Human Rights Watch and the Open Society Foundations came together with six other international organizations, including Pallium India, to host a side-event during the recent 17th Session of the United Nations Human Rights Council in Geneva.

The Objective? A Human Rights Council resolution declaring: “Access to pain relief as a human right.”

Dr Tabaré Vázquez, an oncologist and the former President of Uruguay, was the star of the show.

He is a champion who, while President, took such stern anti–tobacco measures that the cigarette company Philip Morris sued the Uruguayan Government in the name of an International Free Trade Agreement.

Indeed, the President was interfering with the tobacco company’s fundamental right to kill more people!

During his opening address, Dr Vázquez said,

Just as access to Health care should be a basic human right, so should access to Palliative Care be, as an integral part of it.

One Month Certificate Course in Palliative Care at MNJ, Hyderabad

An invitation from MNJ Institute of Oncology & Regional Cancer Centre, Hyderabad to the One Month Certificte Course in Palliative Care for Doctors, Nurses, Social workers and Volunteers.

This one month course will be conducted by MNJ Institute of Oncology in collaboration with INCTR and Pallium India.

This is an opportunity to learn managing chronic pain, difficult symptoms, difficult issues around end of life care and communication skill training.

Course dates: July 4th 2011 – July 30th 2011

Download course information and application form here…

For more information, contact R Vineela: mnj.palliative@gmail.com or call 09177238901

Memorial Service for Val Hunkin

June 20th 2011 saw a memorial service for our dear departed friend Val Hunkin at St Just in Roseland Church, Cornwall, UK.

Val Hunkin had taught a whole generation of emerging palliative care professionals in India, supported by Bruce Davis Trust.

The church was full. There were 26 MacMillan nurses, Val’s family and numerous friends. Dr Robert Twycross came all the way from Oxford.

There were tears in many eyes as her many friends whose lives she had touched, spoke about the wonderful person Val Hunkin was.

Dear Val, it is not easy to let go. But we have to. You taught us how important it is. Rest in peace!

Read more tributes, on the blog…

Parting Shot

“I never cease to be amazed at the information coming from the Pallium newsletter. Thank you all. God bless your work,” writes Dr Anne Merriman, the palliative care pioneer of Sub-Saharan Africa.

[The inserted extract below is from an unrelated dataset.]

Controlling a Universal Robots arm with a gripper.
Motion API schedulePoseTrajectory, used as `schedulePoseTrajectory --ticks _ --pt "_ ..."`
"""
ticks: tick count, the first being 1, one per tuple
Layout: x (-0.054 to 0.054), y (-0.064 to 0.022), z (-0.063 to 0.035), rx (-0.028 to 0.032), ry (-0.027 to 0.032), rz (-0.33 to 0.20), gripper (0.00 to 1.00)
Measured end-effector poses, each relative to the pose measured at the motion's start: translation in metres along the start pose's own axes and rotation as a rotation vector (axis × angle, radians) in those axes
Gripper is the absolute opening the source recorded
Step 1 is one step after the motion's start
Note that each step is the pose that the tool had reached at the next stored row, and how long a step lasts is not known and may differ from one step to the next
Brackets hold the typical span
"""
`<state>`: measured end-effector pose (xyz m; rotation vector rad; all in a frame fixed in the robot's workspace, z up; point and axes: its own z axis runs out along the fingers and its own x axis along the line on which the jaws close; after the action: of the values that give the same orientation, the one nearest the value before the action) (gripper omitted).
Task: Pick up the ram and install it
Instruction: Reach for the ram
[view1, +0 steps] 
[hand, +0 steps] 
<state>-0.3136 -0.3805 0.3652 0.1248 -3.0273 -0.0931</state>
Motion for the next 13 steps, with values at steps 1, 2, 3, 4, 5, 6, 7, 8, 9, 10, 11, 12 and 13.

Dr Liliana De Lima, executive director of International Association for Palliative Care says, “Your newsletter is very good. It has a certain quality; as if someone is personally talking to you.”

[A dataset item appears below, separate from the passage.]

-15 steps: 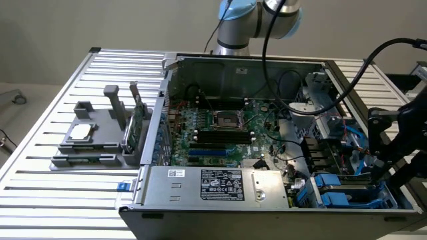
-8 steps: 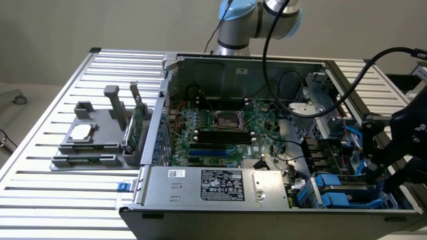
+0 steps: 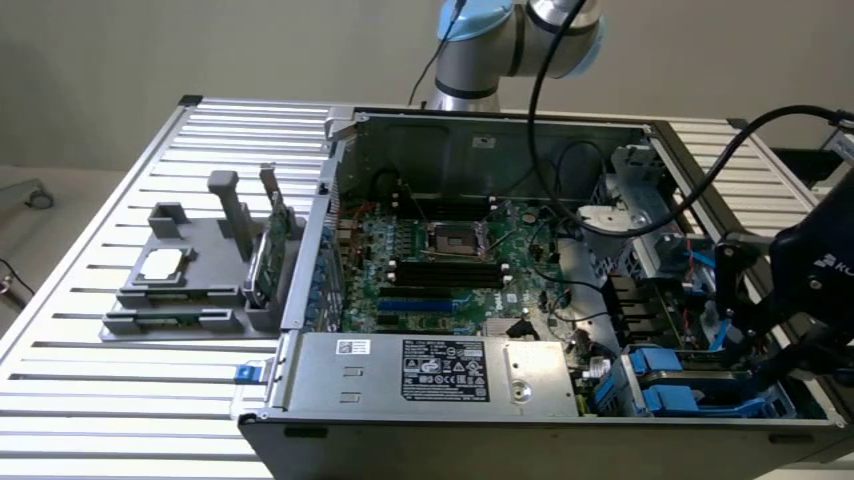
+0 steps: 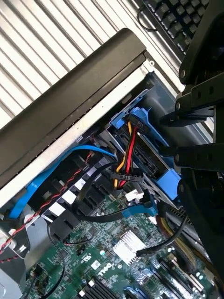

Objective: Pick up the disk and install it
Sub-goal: 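Insert the first disk wire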

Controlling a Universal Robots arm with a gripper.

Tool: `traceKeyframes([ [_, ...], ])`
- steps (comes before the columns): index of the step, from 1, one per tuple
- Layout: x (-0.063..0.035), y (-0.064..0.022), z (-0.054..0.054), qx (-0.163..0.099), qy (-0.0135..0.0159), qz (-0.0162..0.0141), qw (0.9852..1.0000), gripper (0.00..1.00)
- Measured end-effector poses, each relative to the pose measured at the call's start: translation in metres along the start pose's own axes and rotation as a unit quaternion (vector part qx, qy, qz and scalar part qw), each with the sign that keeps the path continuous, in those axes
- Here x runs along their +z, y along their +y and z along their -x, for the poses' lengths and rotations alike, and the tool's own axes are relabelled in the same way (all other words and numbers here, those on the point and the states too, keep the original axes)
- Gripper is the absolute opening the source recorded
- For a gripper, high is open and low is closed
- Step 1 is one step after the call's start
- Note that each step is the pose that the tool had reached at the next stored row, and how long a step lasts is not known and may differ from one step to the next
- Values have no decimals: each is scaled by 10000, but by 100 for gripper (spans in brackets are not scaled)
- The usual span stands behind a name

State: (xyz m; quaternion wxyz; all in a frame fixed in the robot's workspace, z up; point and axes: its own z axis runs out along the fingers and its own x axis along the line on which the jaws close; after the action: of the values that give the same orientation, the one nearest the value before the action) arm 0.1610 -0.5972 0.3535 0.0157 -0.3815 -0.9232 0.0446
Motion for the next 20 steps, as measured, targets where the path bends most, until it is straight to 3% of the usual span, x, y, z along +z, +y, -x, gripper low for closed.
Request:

Professor David Clark, who founded the International Observatory for End-of-Life Care, wrote to say that he missed getting the newsletter when he changed his address–and that he wanted to make sure we had the right one for him.

And Pallium India’s own vice-chair Ms Poonam Bagai sends a quick email, “Did you appoint a communications officer in Trivandrum? The website and newsletter are brilliant.”

No, we have no communications officer! The website and the newsletter together cost NOTHING except precious time donated by volunteers.

Congratulations and thank you, Rakesh Menon, Sunshine Mugrabi, Supten Sarbadhikari and Jayasree Jayachandran for your precious input and thank you Binod for donating the site.